Thank you for this suggestion. We have updated the Discussion section in the revised manuscript to reflect the points mentioned in this comment. We reproduce the updated text here:

“The results obtained in our work show that \\revision{there is no evidence of herding in peer review. While our experiment managed to achieve an imbalance in the opinion of the discussion initiators across conditions, and despite past work having documented an undue influence of the first piece of information on the final decision [citations] in various other settings and applications, the difference in the acceptance rates is not significant and does not suggest the presence of herding behavior in peer review discussions. Regarding policy implications, the absence of the effect suggests that the absence of a unified approach towards discussion management does not result in an increased arbitrariness of the resulting decisions.” .. “These caveats present limitations of the study, and are found in the design of the intervention, the choice of papers for the experiment, the satisfaction of Requirement 2, the spurious correlations induced by reviewer identity, opinion of the discussion initiator and the possibility of alternative models for herding.”

Minor Comments:

9. I suggest clarifying what mean NS, AS and HD (see paragraph 9 of page 5), because it is not reported in the paper.

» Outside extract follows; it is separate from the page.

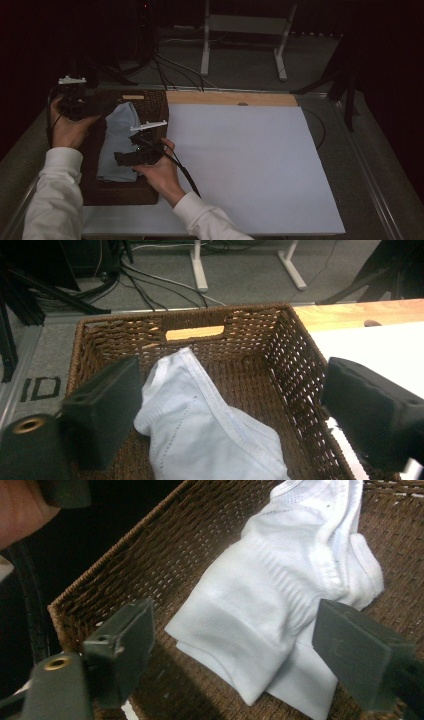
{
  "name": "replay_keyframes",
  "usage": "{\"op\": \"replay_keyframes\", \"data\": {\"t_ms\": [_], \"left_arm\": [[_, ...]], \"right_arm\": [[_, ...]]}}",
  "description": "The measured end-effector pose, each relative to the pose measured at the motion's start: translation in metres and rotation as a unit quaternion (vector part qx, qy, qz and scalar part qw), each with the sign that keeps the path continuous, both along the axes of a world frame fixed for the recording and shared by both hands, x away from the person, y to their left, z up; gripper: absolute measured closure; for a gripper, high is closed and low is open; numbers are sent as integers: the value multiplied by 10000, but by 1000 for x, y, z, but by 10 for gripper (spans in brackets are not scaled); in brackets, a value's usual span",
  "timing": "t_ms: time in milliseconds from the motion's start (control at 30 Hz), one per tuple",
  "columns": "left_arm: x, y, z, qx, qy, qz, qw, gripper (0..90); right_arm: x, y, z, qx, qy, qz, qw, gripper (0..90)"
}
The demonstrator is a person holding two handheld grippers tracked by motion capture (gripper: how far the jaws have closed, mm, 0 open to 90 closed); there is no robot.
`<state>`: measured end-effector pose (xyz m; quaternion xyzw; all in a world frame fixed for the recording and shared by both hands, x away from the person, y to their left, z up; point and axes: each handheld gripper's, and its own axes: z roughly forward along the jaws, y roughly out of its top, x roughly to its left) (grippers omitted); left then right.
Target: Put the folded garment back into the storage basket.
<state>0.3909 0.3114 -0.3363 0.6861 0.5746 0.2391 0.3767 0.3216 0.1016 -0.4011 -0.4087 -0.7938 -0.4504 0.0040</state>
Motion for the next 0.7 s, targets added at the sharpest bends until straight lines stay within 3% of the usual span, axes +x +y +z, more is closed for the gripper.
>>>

Thank you for pointing out this lack of clarity in this sentence. We were using these abbreviations to refer to the authors of this paper. We have edited the manuscript to make it clear. NS = Nihar Shah, AS = Aarti Singh, HD = Hal Daumé III.

10. In the section 3.1, the authors wrote: “Finally, we note that most of the papers used in the experiment had some discussion and the length of the discussion is similar across conditions (Rows 5 and 7)”, but the authors did not explain how the length of the discussion was measure. This is important to understand what meaning the length of the discussion (time spent on the discussion, paper extension of the discussion, …).

Thank you for pointing out this lack of clarity about this point. We clarify this in the revised manuscript, text reproduced after comment 11. The length of the discussion for a paper is measured as the number of messages in a paper’s discussion thread.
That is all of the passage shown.